Global Individual Ancestry Using Principal Components for Family Data.

Studies of complex human diseases and traits associated with candidate genes are potentially vulnerable to bias (confounding) due to population stratification and inbreeding, especially in admixed population. In GWAS, the principal components (PCs) method provides a global ancestry value per subject, allowing corrections for population stratification. However, these coefficients are typically estimated assuming unrelated individuals, and if family structure is present and ignored, such substructures may induce artifactual PCs.
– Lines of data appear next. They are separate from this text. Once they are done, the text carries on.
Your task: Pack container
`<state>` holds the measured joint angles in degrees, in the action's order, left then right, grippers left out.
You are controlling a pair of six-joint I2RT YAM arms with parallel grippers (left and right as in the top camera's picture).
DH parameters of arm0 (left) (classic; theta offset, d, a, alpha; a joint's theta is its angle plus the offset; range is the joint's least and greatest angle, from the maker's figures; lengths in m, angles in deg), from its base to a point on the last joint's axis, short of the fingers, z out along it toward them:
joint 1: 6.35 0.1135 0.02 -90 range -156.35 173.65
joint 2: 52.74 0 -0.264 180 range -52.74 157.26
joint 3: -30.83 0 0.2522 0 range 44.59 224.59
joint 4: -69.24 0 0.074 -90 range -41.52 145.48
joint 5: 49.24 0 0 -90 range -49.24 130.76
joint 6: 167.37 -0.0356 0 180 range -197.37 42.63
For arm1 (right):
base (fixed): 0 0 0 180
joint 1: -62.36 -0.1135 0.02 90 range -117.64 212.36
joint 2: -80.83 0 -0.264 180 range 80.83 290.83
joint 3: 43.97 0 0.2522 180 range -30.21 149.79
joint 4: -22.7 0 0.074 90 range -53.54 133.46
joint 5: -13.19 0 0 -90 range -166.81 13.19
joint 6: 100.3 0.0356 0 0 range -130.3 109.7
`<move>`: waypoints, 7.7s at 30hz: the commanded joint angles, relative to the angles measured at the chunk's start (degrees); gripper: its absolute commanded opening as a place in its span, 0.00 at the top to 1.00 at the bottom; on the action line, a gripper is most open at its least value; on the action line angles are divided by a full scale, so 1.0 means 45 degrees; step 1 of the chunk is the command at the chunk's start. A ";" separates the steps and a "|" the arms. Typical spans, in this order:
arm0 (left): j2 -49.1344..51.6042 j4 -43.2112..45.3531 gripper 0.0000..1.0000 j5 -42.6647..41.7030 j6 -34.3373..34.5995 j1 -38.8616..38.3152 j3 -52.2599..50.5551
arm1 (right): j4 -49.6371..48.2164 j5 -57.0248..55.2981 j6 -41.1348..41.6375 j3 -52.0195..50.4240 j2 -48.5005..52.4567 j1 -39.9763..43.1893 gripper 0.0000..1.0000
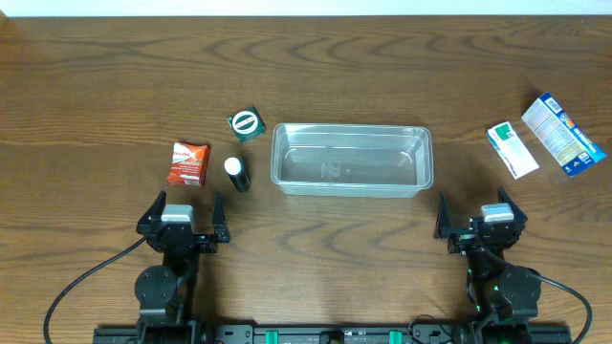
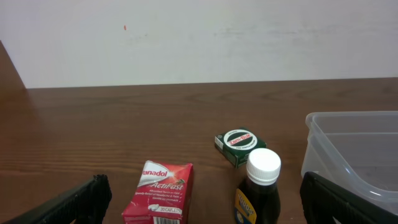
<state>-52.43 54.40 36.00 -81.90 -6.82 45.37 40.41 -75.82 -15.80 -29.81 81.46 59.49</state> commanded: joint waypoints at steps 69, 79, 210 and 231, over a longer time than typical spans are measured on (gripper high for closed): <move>0.0005 -0.0559 0.02 -0.0466 -0.0083 0.0053 -0.0117 | 0.0821 0.0301 0.1073 0.0500 0.0049 -0.0019 0.01; 0.0005 -0.0559 0.02 -0.0466 -0.0083 0.0053 -0.0117 | 0.2195 0.0257 0.1025 0.5246 0.4187 -0.0015 0.01; 0.0005 -0.0559 0.02 -0.0466 -0.0083 0.0053 -0.0117 | 1.2405 0.2239 -0.3657 2.4285 2.4208 0.6018 0.99; 0.0005 -0.0559 0.02 -0.0466 -0.0083 0.0053 -0.0117 | 1.5033 0.1297 -0.6713 2.4339 2.0720 -0.1962 0.98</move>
<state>-52.43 53.99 35.15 -81.90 -6.82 45.72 107.75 -67.73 -43.31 79.32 174.68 52.41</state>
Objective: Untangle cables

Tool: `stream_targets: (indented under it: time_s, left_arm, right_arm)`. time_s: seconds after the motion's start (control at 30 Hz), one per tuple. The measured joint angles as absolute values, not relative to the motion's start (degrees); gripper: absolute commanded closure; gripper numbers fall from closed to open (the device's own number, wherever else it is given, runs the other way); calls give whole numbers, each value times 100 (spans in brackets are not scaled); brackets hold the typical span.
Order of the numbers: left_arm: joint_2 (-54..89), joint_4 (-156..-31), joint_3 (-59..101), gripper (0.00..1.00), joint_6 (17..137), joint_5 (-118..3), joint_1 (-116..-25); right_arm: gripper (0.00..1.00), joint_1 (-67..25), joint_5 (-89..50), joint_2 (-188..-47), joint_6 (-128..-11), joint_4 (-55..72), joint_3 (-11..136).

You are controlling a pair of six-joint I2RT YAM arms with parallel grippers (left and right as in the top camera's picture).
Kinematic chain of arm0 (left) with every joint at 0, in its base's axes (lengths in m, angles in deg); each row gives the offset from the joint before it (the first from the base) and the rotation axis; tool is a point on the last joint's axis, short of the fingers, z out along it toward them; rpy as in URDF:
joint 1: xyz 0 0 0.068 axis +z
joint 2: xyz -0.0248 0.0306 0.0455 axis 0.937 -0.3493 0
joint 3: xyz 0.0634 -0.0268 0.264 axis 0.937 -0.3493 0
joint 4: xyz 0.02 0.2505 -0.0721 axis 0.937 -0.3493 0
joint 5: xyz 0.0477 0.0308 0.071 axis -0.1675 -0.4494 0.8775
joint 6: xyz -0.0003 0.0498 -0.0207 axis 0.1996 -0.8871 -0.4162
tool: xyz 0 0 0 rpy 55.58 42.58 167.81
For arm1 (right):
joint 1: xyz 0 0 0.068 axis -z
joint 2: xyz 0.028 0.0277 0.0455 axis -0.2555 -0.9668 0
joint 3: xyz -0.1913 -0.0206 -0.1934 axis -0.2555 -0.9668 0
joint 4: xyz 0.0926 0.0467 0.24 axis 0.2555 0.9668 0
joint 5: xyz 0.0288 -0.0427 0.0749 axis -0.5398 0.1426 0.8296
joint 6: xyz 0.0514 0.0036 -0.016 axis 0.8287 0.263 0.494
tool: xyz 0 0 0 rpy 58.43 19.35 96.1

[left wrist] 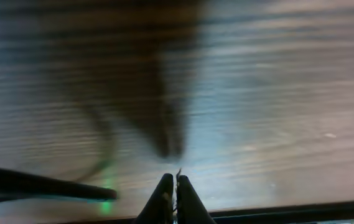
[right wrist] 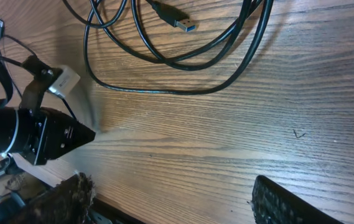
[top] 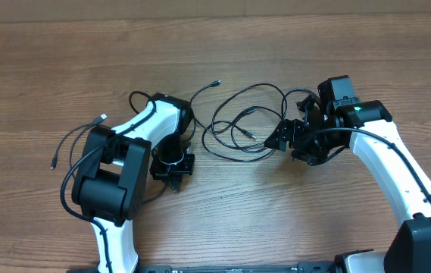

Extensions of the PCs method have been proposed by Konishi and Rao [Biometrika 1992;79:631-641], taking into account only siblings' relatedness, and by Oualkacha et al. [Stat Appl Genet Mol Biol 2012, DOI: 10.2202/1544-6115.1711], taking into account large pedigrees and high-dimensional phenotype data. In this work, we extend these methods to estimate the global individual ancestry coefficients from PCs derived from different variance component matrix estimators using SNPs from two simulated data sets and two real data sets: the GENOA sibship data consisting of European and African-American subjects and the Baependi Heart Study consisting of 80 extended Brazilian families, both with genotyping data from the Affymetrix 6.0 chip. Our results show that the family structure plays an important role in the estimation of the global individual ancestry value for extended pedigrees but not for sibships.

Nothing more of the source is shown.